── DATA ──

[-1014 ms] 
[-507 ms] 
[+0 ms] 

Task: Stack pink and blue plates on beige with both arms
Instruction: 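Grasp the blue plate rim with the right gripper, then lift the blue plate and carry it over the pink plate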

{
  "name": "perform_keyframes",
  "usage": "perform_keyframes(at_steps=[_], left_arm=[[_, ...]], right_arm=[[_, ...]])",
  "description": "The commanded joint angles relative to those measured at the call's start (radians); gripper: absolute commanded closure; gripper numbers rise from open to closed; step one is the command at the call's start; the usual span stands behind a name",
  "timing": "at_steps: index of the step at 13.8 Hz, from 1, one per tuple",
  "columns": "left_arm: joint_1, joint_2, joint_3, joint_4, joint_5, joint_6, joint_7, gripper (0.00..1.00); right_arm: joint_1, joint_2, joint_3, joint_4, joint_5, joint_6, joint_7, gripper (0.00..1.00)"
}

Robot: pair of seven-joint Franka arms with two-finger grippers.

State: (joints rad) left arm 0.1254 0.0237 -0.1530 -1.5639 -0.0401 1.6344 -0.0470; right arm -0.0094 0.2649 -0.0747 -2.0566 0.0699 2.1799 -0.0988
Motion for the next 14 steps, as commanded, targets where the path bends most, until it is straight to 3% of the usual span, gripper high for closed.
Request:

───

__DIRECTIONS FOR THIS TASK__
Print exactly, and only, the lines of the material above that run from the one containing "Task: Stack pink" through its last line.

__SOLUTION TO THIS TASK__
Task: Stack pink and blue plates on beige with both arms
Instruction: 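Grasp the blue plate rim with the right gripper, then lift the blue plate and carry it over the pink plate
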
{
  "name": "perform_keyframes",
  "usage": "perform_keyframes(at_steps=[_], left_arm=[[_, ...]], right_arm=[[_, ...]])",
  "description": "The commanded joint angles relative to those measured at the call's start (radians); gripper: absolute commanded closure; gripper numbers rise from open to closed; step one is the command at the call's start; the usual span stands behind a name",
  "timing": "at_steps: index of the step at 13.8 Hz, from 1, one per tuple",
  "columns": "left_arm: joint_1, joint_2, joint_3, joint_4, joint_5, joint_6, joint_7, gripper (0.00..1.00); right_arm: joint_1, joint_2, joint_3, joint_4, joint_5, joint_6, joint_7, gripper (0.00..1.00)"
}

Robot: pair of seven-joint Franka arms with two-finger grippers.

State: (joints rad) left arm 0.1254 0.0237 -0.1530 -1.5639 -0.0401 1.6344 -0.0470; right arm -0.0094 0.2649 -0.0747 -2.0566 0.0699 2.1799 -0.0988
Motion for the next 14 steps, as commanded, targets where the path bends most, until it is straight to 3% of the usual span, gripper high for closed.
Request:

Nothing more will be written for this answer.